Oxygen Vacancies on NH4V4O10 Accelerate Ion and Charge Transfer in Aqueous Zinc–Ion Batteries

Abstract

AbstractVanadium‐based compounds are identified as promising cathode materials for aqueous zinc ion batteries due to their high specific capacity. However, the low intrinsic conductivity and sluggish Zn2+ diffusion kinetics seriously impede their further practical application. Here, oxygen vacancies on NH4V4O10 is reported as a high‐performing cathode material for aqueous zinc ion batteries via a facile hydrothermal strategy.
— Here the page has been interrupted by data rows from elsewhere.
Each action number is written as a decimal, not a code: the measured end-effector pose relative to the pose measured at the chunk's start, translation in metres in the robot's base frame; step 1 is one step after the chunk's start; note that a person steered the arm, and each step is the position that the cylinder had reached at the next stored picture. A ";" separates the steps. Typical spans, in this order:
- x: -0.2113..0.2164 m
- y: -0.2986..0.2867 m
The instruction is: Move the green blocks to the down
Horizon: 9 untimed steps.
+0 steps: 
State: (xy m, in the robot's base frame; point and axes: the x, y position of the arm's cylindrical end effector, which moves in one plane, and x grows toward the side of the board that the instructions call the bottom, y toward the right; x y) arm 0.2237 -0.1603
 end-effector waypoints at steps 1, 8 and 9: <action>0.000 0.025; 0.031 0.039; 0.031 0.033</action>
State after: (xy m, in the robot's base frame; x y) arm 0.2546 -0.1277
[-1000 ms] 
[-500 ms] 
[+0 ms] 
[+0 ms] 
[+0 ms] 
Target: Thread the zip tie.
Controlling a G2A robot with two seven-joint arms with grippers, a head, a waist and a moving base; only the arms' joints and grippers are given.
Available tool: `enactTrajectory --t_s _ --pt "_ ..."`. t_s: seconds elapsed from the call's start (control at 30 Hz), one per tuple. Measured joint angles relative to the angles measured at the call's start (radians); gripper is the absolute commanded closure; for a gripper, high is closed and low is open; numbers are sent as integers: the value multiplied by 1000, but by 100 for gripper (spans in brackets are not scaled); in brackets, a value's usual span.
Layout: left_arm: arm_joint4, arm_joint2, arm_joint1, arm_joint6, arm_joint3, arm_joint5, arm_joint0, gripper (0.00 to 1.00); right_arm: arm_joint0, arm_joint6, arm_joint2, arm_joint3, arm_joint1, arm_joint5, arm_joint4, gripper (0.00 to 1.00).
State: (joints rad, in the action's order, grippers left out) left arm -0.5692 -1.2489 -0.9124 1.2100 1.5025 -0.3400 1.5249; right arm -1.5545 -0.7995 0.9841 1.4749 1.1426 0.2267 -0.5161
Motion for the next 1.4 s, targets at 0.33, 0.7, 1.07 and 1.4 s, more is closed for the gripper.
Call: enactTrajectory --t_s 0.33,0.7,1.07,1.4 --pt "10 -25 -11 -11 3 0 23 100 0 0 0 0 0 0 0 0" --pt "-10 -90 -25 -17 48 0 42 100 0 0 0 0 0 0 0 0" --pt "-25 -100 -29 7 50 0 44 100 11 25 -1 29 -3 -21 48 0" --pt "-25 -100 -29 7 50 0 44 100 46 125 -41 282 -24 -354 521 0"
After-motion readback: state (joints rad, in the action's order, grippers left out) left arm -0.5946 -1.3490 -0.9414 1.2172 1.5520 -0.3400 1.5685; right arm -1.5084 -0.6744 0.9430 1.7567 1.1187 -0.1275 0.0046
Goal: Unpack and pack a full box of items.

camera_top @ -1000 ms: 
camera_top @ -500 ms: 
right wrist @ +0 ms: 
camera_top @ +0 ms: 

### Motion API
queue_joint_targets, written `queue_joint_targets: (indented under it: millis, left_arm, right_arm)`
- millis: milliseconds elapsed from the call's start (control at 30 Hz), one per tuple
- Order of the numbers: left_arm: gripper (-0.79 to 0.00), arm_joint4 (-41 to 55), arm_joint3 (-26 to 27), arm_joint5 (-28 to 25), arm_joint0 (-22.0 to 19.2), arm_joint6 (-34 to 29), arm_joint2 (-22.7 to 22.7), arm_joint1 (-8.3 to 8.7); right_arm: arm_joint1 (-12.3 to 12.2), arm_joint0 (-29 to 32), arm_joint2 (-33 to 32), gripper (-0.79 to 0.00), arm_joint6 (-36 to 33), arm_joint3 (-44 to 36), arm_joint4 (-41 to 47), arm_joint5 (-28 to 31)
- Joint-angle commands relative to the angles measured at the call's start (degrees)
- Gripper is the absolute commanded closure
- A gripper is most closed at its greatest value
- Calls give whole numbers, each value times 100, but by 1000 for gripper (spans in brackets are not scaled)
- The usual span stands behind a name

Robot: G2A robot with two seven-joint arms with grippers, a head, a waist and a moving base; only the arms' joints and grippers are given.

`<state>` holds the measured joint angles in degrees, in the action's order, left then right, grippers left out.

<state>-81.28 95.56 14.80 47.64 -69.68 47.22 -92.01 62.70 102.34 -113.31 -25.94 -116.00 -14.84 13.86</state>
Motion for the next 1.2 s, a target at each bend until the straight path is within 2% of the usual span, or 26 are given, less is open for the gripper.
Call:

The introduction of oxygen vacancy accelerates the ion and charge transfer kinetics, reduces the diffusion barrier of zinc ions, and establishes a stable crystal structure during zinc ion (de‐intercalation). As a result, the oxygen vacancy enriched NH4V4O10 exhibits a high specific capacity of ≈499 mA h g−1 at 0.2 A g−1, an excellent rate capability of 296 mA h g−1 at 10 A g−1 and the specific capacity cycling stability with 95.1% retention at 5 A g−1 for 4000 cycles, superior to the NVO sample (186.4 mAh g−1 at 5 A g−1, 66% capacity retention).